Maçın en güzel tarafı, geldiği günden bugüne kadar “şaşı” baktıkları Giray hocayı tribünlere çağırıp, “marifetli” adamı “iltifat”landırmasıydı taraftarın. Bana göre maçın en güzel fotoğraflarından birisi buydu.
“Konya’nın  dönüşü” dememin sebebi ondan.
Haftalardır olması gereken buydu işte. Tribünler ile kulübedekilerin bir bütün olma özlemi düne nasip oldu. Umarım bu birlikteliğe “nazar” değmez.
Değmemeli de.
***
Maça gelince…
Konyaspor dün  şampiyonluk adayı Beşiktaş önünde takım gibi durdu. Topa sahip olma yüzdesi yüksek bir takım amaçlamış Giray Bulak. Yenilerle bunu gösterdi dosta düşmana. Konyaspor’da uzun zamandır görmeye alışık olmadığımız bir durumdur, kendinden emin oynamak ve bolca pozisyon üretmek.

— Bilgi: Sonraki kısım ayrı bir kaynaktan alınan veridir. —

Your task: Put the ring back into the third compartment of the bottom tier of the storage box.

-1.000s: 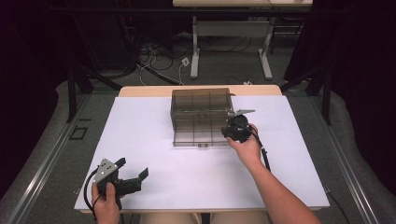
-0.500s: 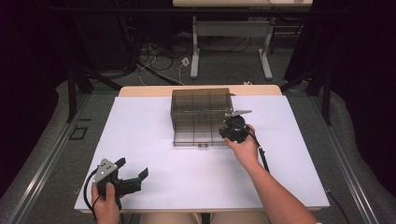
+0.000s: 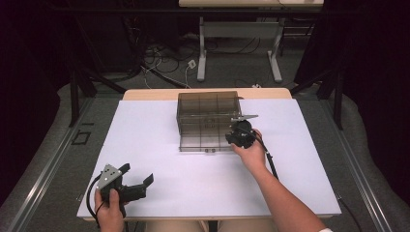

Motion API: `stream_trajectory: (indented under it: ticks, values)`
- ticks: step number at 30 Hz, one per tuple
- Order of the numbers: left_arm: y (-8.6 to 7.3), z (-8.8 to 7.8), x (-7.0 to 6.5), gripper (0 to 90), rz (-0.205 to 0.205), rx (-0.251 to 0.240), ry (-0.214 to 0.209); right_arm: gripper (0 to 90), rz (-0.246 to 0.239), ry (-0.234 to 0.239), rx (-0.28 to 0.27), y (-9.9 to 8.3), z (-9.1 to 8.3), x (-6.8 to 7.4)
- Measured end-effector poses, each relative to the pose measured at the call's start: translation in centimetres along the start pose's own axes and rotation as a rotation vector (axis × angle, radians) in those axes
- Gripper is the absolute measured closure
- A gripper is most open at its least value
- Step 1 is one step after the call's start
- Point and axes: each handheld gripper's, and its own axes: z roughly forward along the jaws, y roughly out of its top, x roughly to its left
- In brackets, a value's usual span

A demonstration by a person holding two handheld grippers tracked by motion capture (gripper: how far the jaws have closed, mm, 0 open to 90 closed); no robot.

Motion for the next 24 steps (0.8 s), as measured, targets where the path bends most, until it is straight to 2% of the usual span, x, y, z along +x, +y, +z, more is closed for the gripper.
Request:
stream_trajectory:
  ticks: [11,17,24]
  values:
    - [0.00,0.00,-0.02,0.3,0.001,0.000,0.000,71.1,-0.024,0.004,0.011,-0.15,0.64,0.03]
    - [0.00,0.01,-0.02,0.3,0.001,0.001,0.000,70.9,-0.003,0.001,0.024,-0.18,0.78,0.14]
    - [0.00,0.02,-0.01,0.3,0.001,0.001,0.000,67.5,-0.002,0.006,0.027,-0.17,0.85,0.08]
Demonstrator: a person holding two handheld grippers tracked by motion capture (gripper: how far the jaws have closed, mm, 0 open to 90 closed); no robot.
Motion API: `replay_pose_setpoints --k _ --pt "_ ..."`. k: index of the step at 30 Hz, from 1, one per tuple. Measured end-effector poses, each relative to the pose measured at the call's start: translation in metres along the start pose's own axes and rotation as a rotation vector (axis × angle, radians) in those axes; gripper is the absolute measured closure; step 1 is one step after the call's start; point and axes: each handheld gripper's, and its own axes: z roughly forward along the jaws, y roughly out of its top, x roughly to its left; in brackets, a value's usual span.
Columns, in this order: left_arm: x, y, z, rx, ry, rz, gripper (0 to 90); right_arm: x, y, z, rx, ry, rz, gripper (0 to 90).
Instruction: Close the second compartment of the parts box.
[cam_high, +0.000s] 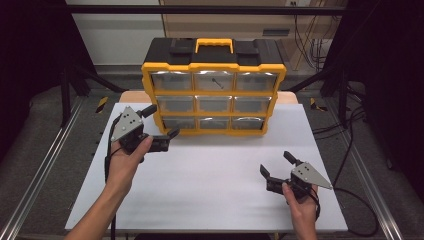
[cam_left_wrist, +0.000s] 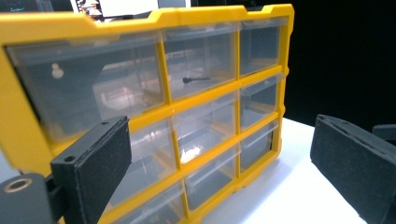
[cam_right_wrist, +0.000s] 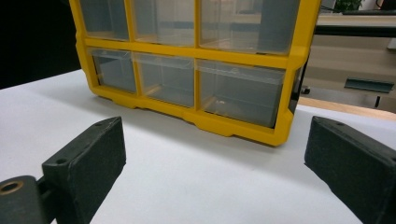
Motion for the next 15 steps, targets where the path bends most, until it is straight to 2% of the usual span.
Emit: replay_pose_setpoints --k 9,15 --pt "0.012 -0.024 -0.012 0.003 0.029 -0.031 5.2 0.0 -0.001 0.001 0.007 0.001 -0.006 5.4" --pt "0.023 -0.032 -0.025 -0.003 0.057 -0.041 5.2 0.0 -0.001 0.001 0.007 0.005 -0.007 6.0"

Oyunun nerede ise tamamında gördük bunu. Hem de sabırla ve keyifle. Sadece oyuncular değil, tribünlerde eşlik ettiler bu keyfe keder veren mücadele şekline ve de üretilen pozisyonlara. Ve de haftaların hasreti ile.
Skor bir yana güzel tarafı şuydu Konyaspor için.
Rakibi ne gözlerinde büyüttüler ne de hafife aldılar. Öyle ciddi, öyle konsantreydiler ki, kolay lokma olmadıklarını gösterdiler Beşiktaş’a. Hele 11. dakikada Veysel’in getirip Serhat’ın dokunamadığı bir top vardı ki, Beşiktaşlılar işte o anda anladılar pabucun pahalı olduğunu. 
Takdir gösterilmesi gereken bir durum sözünü ettiğim. Rakibin içerisinde bulunduğu ortam ne kadar ürkütücü olsa da.
Eksiklerimiz yok muydu?
Elbette vardı. Miloş, Da Silva ve Poljac, dün takım gibi duran Konyaspor’un zaman zaman yumuşak karnı oldular. Birbirleri ile uyum içinde olmamaları sıkıntı oldu, Beşiktaş önünde takım gibi duran Konyaspor’a.  
Her şey bir yana, yukarıda da altını çizdim, takım gibi durdu Konyaspor futbolcuları sahada. Ne istediklerini ve bunu nasıl yapacaklarını bilen bir görüntüdeydiler yeşil-beyazlılar. Ama, kim ne derse desin savunmada Kratochvil-İsmail Güldüren, ortada Ayman-Cihan, hücumda ise Serhat Akın ve Veysel Cihan bir adım öne çıkan isimlerdi. Özellikle savunmada Kratochvil doğru yerde duruşu ve toplara ilk müdahalesi ile Konyaspor’un yumuşak karnı olan savunmasına bir canlılık, yanındaki arkadaşlarına da bir güven getirmiş.
Konya’nın ve Konyaspor’un geri döndüğü bir günde alınacak bir galibiyet anlamını bir kat daha artırırdı bu geri dönüşün. Ama, olmadı. Biraz şans, biraz beceri noksanlığı. Özellikle şans bizden yana değildi, üretilen pozisyonlarda. 
Giray hocanın da söylediği gibi, yeni gelen oyuncuların tam kapasite ile oynamaları, daha doğrusu hazır olmaları, Konyaspor’un sahada takım gibi durma, takım gibi oynama oranını daha da yükseltecektir.
Özetlersem; Konyaspor ilerleyen haftalarda daha iyi olacak. Bundan adım gibi eminim. Hele de tribünlerin ve şehrin dönüşü ile yeşil-beyazlıları güzel günlerin beklediğini söyleyebilirim.
***
Maçın hakemi ile ilgili söz etmek gerekirse, zaman zaman Konyaspor aleyhine ince ince düdükler çaldı. İyi ki sahada takım gibi duran bir Konyaspor vardı da, Manisa bölgesi hakemi Koray Gençler’in eyyamcı yönetimine prim tanımadı. Bir Beşiktaş’a bir de Konyaspor’a çaldığı düdükleri gözünüzün önüne getirin, nasıl bir eyyam yaptığını daha iyi anlamış olursunuz.